_PROBLEM DESCRIPTION:_
Omit pictures and quote the listing below line by line, from its start through the line that holds "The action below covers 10".

*** SUPPLIED RECORDS ***

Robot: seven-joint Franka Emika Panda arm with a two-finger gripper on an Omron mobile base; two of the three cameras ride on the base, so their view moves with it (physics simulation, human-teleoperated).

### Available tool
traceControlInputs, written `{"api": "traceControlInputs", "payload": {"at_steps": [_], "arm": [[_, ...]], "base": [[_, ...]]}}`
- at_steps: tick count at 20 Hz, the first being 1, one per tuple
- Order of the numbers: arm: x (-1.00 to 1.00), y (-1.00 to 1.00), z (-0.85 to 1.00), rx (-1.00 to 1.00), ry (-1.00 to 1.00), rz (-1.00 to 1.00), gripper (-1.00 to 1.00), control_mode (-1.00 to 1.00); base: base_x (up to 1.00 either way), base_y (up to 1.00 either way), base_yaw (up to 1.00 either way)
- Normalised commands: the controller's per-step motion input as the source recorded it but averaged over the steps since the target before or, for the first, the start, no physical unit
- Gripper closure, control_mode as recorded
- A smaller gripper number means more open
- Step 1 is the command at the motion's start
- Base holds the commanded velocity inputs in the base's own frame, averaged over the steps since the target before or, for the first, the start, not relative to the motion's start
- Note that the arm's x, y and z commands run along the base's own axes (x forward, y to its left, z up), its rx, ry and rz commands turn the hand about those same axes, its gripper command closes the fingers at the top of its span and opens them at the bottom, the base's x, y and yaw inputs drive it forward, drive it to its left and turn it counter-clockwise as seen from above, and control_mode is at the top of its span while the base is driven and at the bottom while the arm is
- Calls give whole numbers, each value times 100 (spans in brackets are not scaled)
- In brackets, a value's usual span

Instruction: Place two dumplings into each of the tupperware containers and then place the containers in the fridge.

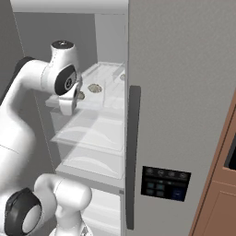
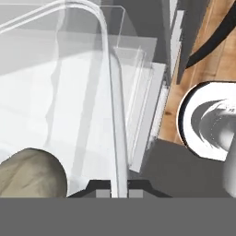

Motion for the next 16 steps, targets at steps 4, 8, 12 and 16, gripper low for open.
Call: {"api": "traceControlInputs", "payload": {"at_steps": [4,8,12,16], "arm": [[100,2,0,0,5,0,100,-100],[99,8,-5,0,9,0,100,-100],[97,1,-37,0,11,0,100,-100],[71,0,-34,0,4,0,100,-100]], "base": [[0,0,0],[0,0,0],[0,0,0],[0,0,0]]}}
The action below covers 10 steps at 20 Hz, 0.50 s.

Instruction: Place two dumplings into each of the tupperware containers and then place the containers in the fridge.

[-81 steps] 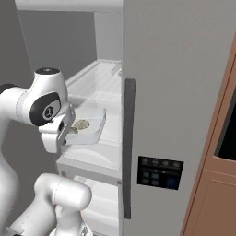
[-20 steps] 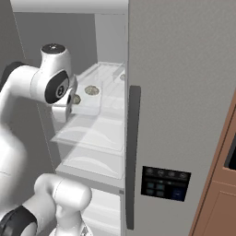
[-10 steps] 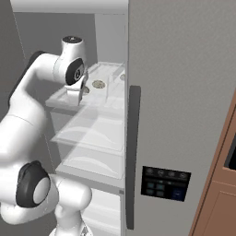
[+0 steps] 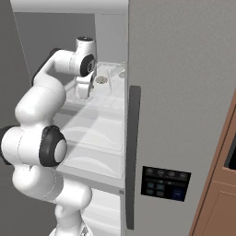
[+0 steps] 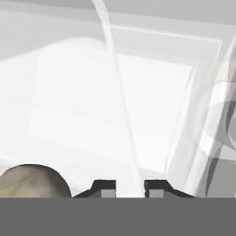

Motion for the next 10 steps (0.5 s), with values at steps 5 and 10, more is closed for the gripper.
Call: {"api": "traceControlInputs", "payload": {"at_steps": [5,10], "arm": [[19,0,0,0,5,0,100,-100],[1,0,0,0,2,0,-100,-100]], "base": [[0,0,0],[0,0,0]]}}
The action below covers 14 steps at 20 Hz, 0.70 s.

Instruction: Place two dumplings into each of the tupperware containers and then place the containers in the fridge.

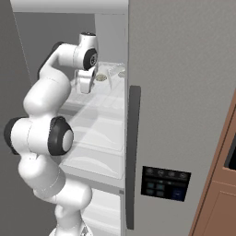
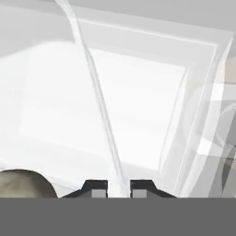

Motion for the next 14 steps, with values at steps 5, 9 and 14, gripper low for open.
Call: {"api": "traceControlInputs", "payload": {"at_steps": [5,9,14], "arm": [[-2,0,0,0,-3,0,-100,-100],[-40,-3,1,0,-13,0,-100,-100],[-61,-3,0,0,-24,0,-100,-100]], "base": [[0,0,0],[0,0,0],[0,0,0]]}}
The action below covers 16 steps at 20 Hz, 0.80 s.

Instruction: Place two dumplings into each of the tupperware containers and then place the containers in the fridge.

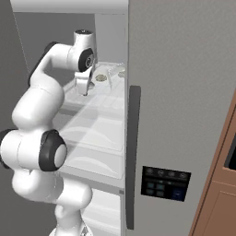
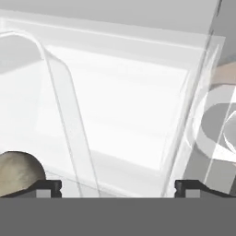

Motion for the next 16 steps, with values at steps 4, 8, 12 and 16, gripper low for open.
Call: {"api": "traceControlInputs", "payload": {"at_steps": [4,8,12,16], "arm": [[-62,-7,4,1,-36,0,-100,-100],[-56,-5,26,0,-17,0,-100,-100],[-77,-5,40,0,-1,0,-100,-100],[-100,-11,35,0,0,0,-100,-100]], "base": [[0,0,0],[0,0,0],[0,0,0],[0,0,0]]}}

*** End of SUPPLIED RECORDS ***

_RESPONSE:_
Robot: seven-joint Franka Emika Panda arm with a two-finger gripper on an Omron mobile base; two of the three cameras ride on the base, so their view moves with it (physics simulation, human-teleoperated).

### Available tool
traceControlInputs, written `{"api": "traceControlInputs", "payload": {"at_steps": [_], "arm": [[_, ...]], "base": [[_, ...]]}}`
- at_steps: tick count at 20 Hz, the first being 1, one per tuple
- Order of the numbers: arm: x (-1.00 to 1.00), y (-1.00 to 1.00), z (-0.85 to 1.00), rx (-1.00 to 1.00), ry (-1.00 to 1.00), rz (-1.00 to 1.00), gripper (-1.00 to 1.00), control_mode (-1.00 to 1.00); base: base_x (up to 1.00 either way), base_y (up to 1.00 either way), base_yaw (up to 1.00 either way)
- Normalised commands: the controller's per-step motion input as the source recorded it but averaged over the steps since the target before or, for the first, the start, no physical unit
- Gripper closure, control_mode as recorded
- A smaller gripper number means more open
- Step 1 is the command at the motion's start
- Base holds the commanded velocity inputs in the base's own frame, averaged over the steps since the target before or, for the first, the start, not relative to the motion's start
- Note that the arm's x, y and z commands run along the base's own axes (x forward, y to its left, z up), its rx, ry and rz commands turn the hand about those same axes, its gripper command closes the fingers at the top of its span and opens them at the bottom, the base's x, y and yaw inputs drive it forward, drive it to its left and turn it counter-clockwise as seen from above, and control_mode is at the top of its span while the base is driven and at the bottom while the arm is
- Calls give whole numbers, each value times 100 (spans in brackets are not scaled)
- In brackets, a value's usual span

Instruction: Place two dumplings into each of the tupperware containers and then place the containers in the fridge.


Motion for the next 16 steps, targets at steps 4, 8, 12 and 16, gripper low for open.
Call: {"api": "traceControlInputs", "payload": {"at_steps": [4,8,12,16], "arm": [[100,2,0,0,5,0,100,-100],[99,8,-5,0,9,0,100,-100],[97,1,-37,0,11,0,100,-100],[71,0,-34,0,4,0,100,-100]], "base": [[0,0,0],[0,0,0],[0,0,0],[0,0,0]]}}
The action below covers 10 steps at 20 Hz, 0.50 s.

This output requires no further additions.